Exercise -> For the entries below, repeat exactly each line starting with the one that contains "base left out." and going on through the one that contains "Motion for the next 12", and no others.

[Items from a data source]
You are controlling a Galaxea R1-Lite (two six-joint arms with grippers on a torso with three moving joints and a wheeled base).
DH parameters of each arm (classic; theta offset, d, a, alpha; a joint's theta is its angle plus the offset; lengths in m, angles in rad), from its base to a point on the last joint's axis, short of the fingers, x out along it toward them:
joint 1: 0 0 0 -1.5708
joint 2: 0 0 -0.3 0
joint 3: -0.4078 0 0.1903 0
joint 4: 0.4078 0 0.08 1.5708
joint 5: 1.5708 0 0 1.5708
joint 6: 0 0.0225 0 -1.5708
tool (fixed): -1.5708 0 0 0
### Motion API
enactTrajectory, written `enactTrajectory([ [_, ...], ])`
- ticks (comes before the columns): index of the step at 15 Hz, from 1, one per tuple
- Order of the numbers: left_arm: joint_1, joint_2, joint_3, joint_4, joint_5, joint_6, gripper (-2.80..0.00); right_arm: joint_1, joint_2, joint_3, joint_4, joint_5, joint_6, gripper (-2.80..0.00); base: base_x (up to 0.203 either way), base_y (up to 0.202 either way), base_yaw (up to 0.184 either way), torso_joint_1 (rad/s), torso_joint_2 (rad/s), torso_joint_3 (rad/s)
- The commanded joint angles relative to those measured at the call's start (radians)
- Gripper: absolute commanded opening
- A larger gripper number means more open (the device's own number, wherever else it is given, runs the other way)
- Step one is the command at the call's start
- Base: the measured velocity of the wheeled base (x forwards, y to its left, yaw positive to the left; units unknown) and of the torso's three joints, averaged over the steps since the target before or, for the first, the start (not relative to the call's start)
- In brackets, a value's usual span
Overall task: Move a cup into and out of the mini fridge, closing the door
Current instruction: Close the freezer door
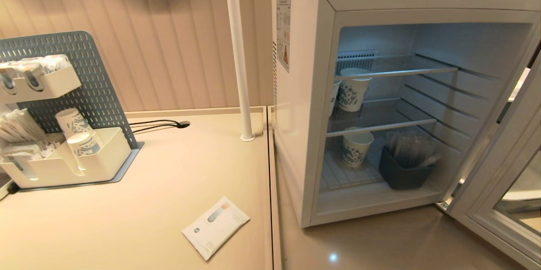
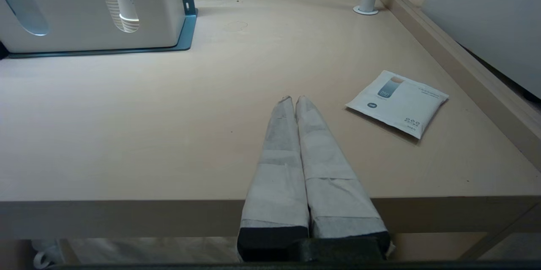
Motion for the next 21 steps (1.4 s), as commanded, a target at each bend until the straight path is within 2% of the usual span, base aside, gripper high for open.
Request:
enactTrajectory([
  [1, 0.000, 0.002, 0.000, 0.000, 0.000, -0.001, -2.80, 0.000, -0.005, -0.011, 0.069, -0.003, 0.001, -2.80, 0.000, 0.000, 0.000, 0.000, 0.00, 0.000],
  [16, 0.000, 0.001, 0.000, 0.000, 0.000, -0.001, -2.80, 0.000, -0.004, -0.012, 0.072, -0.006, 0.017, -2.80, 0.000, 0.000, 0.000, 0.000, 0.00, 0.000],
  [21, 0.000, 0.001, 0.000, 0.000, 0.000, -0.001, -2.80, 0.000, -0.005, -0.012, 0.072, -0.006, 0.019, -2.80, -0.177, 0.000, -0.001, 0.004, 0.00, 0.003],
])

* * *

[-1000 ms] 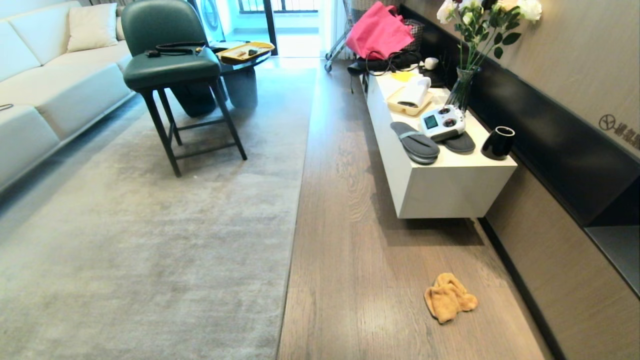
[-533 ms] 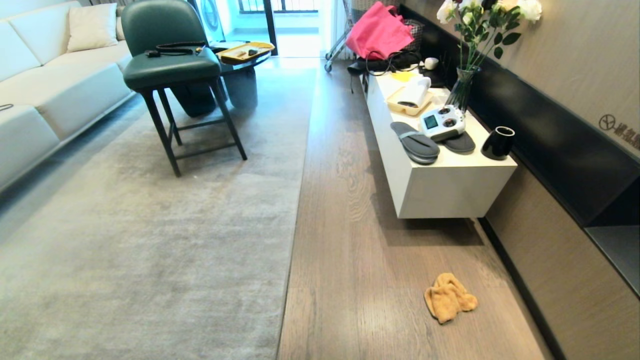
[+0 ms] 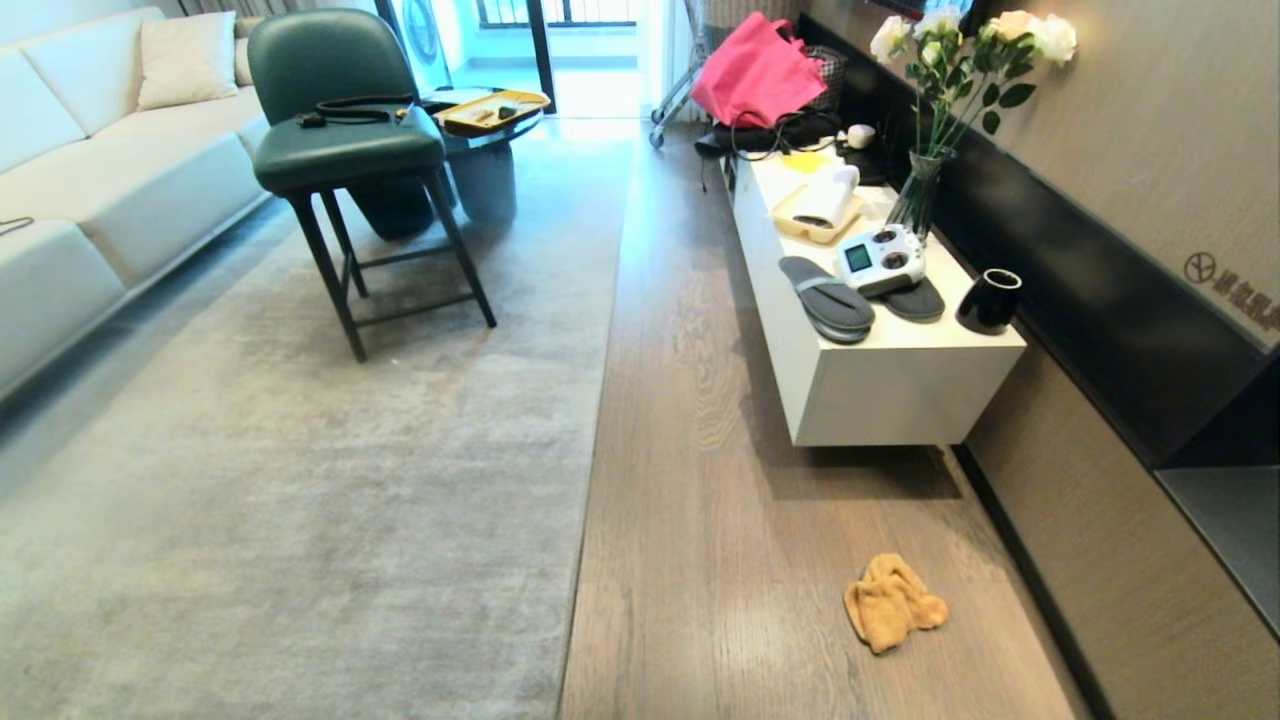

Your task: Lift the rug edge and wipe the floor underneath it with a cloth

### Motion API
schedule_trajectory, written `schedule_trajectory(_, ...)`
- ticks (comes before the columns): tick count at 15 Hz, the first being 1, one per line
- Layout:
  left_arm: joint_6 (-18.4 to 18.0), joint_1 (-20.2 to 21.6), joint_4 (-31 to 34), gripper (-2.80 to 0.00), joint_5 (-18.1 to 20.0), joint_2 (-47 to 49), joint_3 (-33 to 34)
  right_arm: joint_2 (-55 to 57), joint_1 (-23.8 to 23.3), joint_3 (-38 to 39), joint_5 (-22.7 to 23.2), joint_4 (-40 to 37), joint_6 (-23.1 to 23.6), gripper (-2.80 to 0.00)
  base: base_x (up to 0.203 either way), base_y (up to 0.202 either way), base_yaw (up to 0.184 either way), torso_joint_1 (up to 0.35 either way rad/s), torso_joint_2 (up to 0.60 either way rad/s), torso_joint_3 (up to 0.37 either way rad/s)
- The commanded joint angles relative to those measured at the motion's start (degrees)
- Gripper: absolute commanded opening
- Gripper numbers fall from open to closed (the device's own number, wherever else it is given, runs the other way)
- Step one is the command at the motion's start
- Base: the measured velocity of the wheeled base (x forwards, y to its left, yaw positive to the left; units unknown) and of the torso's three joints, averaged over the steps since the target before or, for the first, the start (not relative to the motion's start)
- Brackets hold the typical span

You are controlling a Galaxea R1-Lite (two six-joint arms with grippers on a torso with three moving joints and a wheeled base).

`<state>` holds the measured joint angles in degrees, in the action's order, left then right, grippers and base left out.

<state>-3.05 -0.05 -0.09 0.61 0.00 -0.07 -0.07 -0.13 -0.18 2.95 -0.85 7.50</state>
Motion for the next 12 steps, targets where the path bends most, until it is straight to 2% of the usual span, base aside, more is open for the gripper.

The completed task ->
`<state>` holds the measured joint angles in degrees, in the action's order, left then right, grippers and base left out.

<state>-3.05 -0.05 -0.09 0.61 0.00 -0.07 -0.07 -0.13 -0.18 2.95 -0.85 7.50</state>
Motion for the next 12 steps, targets where the path bends most, until it is straight to 2% of the usual span, base aside, more is open for the gripper.

Nothing more belongs to the answer.